Exercise directions
Return exactly the lines below, starting with the one that has "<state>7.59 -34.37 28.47" and going on through the one that has "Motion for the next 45".

-*-

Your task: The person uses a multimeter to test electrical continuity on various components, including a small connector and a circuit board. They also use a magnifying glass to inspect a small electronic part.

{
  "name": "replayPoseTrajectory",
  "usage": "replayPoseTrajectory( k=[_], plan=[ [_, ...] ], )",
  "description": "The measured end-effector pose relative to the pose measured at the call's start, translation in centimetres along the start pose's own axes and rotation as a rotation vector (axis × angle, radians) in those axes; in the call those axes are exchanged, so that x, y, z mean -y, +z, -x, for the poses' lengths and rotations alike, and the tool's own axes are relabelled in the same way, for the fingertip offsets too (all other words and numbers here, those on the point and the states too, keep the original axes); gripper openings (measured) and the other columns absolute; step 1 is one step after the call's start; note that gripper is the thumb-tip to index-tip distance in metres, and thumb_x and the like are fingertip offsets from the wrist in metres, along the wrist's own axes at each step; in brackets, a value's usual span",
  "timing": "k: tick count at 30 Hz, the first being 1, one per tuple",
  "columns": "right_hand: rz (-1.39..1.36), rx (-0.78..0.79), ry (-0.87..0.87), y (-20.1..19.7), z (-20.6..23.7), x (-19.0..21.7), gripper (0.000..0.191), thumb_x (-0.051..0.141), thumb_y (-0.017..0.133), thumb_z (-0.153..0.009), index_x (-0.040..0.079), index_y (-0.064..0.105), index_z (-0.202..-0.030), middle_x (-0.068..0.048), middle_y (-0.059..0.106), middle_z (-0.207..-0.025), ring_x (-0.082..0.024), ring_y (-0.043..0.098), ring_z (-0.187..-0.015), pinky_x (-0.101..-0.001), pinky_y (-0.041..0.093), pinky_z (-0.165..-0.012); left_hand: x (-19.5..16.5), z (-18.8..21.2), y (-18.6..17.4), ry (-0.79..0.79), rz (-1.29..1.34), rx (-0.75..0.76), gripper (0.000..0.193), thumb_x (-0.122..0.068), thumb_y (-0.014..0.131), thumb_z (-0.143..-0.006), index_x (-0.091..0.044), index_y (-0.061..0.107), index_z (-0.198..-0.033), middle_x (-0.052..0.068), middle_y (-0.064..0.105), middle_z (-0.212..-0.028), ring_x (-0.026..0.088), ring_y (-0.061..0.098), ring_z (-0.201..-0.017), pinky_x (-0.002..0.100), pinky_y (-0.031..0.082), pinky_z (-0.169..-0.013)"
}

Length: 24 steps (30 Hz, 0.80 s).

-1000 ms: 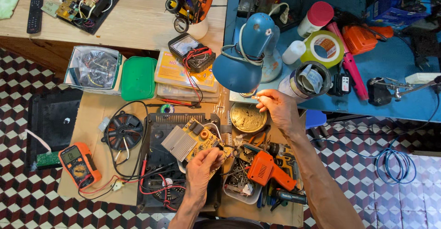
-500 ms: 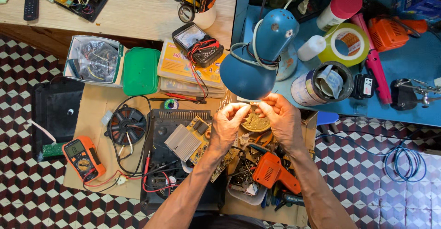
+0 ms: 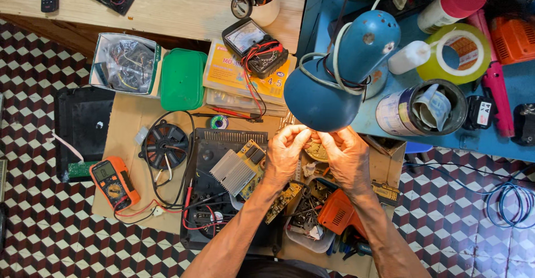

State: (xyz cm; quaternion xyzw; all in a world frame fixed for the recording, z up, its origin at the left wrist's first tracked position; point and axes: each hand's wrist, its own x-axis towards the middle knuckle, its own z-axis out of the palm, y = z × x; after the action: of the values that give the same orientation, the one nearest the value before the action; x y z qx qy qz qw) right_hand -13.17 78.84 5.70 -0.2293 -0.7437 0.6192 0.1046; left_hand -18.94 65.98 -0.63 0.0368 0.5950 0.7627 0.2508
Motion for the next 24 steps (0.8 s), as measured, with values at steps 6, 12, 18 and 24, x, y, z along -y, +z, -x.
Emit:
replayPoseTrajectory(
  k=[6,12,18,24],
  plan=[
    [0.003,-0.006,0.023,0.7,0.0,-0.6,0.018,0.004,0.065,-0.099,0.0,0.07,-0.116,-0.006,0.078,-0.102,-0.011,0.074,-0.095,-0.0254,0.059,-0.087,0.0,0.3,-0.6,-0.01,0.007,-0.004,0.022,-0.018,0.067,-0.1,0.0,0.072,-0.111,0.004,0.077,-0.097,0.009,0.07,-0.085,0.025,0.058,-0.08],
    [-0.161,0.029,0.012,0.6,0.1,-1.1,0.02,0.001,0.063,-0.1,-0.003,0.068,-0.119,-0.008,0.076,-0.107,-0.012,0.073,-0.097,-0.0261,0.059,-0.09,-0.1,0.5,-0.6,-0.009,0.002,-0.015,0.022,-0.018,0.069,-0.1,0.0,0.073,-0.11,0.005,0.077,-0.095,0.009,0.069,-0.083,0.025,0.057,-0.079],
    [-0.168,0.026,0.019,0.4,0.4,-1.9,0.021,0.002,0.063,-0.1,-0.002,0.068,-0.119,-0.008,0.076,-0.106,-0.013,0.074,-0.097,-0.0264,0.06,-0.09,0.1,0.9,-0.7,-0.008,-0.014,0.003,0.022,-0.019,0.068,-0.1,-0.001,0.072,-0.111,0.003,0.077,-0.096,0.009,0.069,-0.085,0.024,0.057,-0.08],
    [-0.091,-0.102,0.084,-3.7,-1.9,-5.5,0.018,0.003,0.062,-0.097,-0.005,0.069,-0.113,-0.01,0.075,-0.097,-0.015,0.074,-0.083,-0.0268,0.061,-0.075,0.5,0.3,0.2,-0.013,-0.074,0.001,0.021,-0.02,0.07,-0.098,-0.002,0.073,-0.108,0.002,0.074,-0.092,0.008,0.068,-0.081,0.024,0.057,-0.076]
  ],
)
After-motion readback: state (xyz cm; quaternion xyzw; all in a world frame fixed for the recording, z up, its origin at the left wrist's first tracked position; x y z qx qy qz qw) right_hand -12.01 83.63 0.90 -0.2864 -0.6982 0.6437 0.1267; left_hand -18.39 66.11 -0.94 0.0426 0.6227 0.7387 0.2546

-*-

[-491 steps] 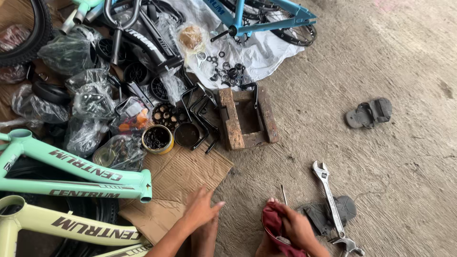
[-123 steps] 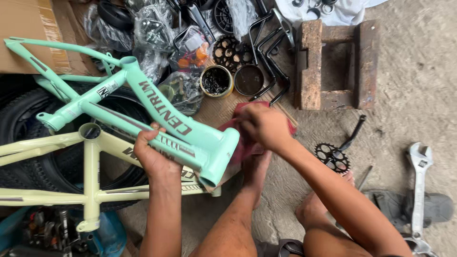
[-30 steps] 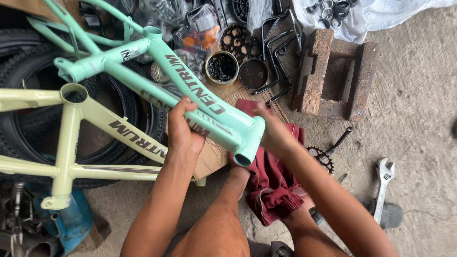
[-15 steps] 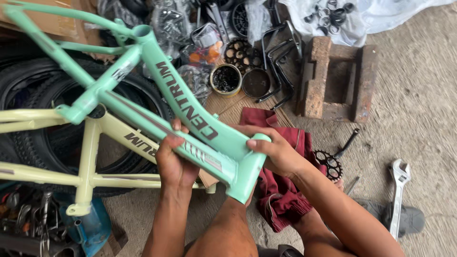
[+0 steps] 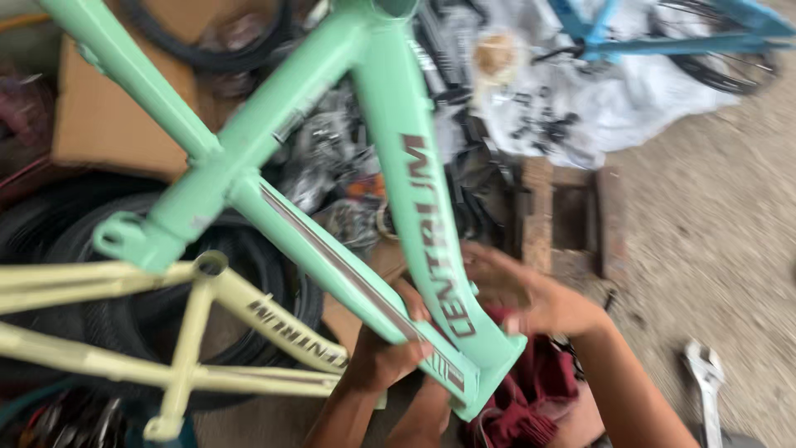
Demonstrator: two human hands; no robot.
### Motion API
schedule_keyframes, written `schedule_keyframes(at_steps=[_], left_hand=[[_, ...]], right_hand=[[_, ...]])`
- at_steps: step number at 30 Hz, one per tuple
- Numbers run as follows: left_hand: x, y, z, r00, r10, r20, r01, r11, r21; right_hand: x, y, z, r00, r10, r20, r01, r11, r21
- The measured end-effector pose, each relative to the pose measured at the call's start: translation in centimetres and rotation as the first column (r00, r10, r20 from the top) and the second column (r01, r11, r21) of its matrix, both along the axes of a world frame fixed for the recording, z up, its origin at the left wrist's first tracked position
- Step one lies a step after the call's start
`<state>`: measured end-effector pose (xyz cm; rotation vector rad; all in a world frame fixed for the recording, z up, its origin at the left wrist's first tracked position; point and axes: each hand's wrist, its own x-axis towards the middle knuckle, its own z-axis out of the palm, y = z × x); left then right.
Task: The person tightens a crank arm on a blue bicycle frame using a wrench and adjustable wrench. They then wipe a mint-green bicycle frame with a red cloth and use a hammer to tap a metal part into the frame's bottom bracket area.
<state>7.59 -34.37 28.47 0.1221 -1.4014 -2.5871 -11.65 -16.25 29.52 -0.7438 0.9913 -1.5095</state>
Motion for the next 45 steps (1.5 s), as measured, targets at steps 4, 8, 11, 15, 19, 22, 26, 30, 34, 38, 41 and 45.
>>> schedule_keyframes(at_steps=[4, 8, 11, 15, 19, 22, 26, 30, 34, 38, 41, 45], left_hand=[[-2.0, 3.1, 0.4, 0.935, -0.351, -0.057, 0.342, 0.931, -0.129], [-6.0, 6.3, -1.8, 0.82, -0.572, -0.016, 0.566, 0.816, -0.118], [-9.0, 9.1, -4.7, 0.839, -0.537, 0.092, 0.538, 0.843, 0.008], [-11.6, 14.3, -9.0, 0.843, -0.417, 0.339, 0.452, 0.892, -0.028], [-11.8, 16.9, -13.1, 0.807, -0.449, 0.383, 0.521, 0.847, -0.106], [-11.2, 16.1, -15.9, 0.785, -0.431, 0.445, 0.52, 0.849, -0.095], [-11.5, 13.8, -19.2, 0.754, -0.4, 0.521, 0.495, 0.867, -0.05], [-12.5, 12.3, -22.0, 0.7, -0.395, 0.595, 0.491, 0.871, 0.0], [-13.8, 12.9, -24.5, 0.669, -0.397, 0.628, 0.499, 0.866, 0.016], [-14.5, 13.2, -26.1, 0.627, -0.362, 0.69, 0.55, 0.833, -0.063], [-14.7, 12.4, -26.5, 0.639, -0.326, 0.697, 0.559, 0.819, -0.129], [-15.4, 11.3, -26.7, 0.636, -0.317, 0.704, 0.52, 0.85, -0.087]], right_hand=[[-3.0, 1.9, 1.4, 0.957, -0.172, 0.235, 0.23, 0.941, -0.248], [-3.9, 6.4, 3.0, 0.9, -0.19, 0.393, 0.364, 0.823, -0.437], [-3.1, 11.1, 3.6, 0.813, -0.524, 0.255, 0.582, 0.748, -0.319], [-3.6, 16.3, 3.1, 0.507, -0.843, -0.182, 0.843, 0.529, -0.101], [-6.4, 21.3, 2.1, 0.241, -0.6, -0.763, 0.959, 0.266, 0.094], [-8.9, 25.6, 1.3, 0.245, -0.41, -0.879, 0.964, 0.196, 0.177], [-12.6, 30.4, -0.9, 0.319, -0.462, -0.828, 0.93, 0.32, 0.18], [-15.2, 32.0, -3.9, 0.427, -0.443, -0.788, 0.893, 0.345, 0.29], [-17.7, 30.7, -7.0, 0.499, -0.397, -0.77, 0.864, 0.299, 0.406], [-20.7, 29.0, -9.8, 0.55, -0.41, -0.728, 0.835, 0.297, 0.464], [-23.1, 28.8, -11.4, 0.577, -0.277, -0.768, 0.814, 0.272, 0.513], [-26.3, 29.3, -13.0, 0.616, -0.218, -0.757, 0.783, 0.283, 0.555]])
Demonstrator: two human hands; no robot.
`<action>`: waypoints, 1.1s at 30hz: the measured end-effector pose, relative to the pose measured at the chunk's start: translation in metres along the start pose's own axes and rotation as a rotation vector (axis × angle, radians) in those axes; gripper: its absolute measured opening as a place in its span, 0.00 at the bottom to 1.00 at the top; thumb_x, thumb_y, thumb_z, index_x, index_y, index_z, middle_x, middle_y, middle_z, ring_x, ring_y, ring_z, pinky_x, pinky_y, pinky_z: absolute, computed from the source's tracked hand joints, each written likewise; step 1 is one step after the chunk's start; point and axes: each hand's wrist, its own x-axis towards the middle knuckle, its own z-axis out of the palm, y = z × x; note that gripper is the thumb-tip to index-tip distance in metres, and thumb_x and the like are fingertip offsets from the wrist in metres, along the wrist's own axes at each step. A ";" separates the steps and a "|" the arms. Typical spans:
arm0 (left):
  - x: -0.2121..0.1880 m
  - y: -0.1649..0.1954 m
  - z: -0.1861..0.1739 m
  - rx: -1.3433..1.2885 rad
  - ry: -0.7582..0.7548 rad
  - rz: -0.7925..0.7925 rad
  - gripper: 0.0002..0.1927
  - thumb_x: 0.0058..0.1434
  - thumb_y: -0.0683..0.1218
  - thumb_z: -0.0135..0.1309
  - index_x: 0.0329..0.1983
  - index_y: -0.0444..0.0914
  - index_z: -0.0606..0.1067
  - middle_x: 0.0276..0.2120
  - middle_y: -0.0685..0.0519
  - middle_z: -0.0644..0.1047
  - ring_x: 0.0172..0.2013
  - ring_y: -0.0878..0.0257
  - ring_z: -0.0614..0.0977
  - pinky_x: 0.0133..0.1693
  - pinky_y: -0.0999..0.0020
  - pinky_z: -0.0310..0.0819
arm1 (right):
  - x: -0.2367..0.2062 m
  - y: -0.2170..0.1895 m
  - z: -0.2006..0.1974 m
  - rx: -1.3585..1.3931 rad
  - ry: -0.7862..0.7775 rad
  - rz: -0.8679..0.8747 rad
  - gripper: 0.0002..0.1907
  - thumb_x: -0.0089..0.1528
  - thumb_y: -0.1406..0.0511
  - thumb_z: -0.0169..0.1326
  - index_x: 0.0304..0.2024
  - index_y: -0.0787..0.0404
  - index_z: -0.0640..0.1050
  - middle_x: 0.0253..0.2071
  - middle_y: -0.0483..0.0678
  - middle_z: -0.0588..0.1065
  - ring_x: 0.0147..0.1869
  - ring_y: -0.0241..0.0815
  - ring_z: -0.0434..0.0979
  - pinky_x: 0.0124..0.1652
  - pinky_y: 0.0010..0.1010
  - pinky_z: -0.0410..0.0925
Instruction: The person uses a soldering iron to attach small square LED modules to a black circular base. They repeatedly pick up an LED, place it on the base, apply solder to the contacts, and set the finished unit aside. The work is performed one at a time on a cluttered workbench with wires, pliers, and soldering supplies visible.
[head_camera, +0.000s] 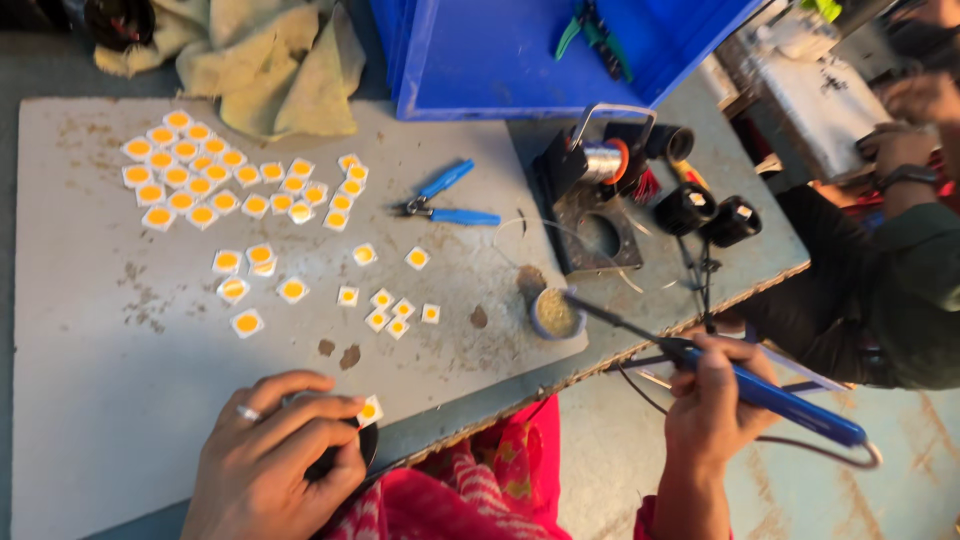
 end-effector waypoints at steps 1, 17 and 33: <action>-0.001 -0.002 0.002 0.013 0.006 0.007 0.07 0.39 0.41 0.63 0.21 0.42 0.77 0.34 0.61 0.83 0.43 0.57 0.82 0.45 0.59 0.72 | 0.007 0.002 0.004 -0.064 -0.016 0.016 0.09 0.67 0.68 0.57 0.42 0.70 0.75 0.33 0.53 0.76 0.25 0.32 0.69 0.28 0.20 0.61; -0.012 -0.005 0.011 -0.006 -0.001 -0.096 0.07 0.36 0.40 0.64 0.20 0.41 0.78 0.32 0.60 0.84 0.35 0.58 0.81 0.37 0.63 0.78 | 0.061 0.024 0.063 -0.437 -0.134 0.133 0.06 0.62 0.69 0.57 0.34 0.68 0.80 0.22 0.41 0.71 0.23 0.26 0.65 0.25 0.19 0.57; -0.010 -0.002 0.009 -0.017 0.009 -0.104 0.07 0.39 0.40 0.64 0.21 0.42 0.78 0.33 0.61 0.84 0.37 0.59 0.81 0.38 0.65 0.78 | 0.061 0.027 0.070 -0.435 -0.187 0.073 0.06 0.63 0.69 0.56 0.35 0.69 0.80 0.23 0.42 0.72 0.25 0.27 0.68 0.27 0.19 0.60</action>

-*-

Solution to the exercise
<state>7.59 -34.37 28.47 0.1221 -1.4014 -2.5871 -11.65 -16.25 29.52 -0.7438 0.9913 -1.5095</state>
Motion for the next 45 steps (1.5 s), as measured, targets at steps 4, 8, 11, 15, 19, 22, 26, 30, 34, 38, 41 and 45.

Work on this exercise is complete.